At the heart of the present disturbances is what Loyalists see as the persistent surrender of that which represents their identity, to the demands of Nationalists. In reality the vast bulk of these ‘concessions’ were the granting of civil rights to the minority in relation to issues such as discrimination in employment and housing, gerrymandering of voting, and unfairness in educational provision. It is, however, too often still part of the Unionist mindset that these are concessions.

Other concessions they see themselves as making, such as restrictions on marching, are about celebrating their identity. The restriction on flying the Union Jack on Belfast City Hall is seen as the concessionary last straw. The problem for leadership in circumstances like this is that you cannot go too far ahead in accommodating change or the activist on the ground will desert you. Equally if you try to explain the nature of the grievance you will be seen as pandering to the mob.

Some would argue that the problem for the Loyalist working class is that they have lost their privileged position. In terms of access to employment and housing this is partially true. However, the All-Island Deprivation Index, based on the census figures for 2011, found that the most disadvantaged areas in Belfast are the Wood Vale area of North Belfast and the Mount Vernon area on the Shore Road, both Loyalist working class areas. Mount Vernon lies beside Fort William, one of the most affluent areas in Northern Ireland. Herein lie the real contradictions within the Unionist or Loyalist community: the class issue. In reality, there has been no social dividend for the Loyalist working class from the peace process.

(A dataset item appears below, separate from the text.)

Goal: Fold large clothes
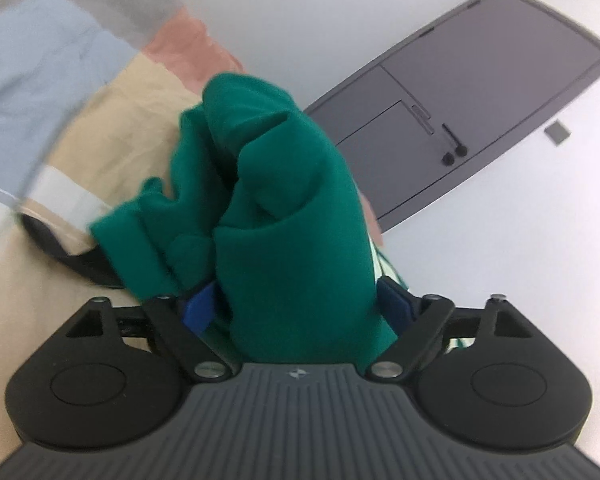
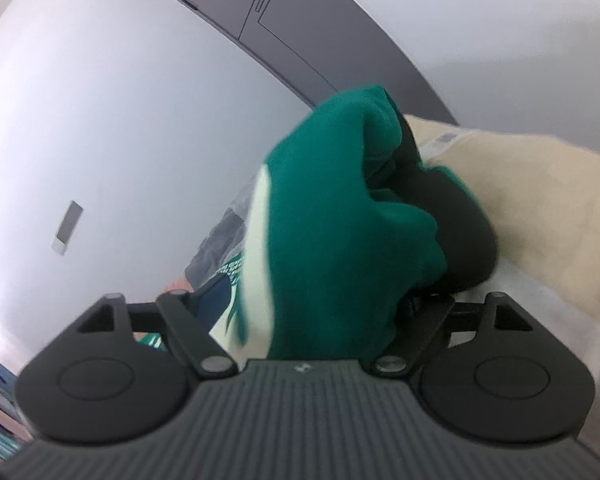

If restrictions on the flying of the Union Jack are an issue of erosion of identity, then Loyalist leaders should revisit the path of their mentor, Gusty Spence. He ultimately sought to forge the culture of, in the words of the poet John Hewitt, the Gael and the Planter into some new identity from a working-class socialist perspective. This cannot be achieved in a blind rage on the street but requires, in addition to politics, dialogue, respect and a positive articulation of identity through culture and the arts. This task is, of course, not confined to Loyalists.

 

Patricia McCarthy and Mick Rafferty are voluntary community activists who have been working with distressed Loyalist communities in Belfast.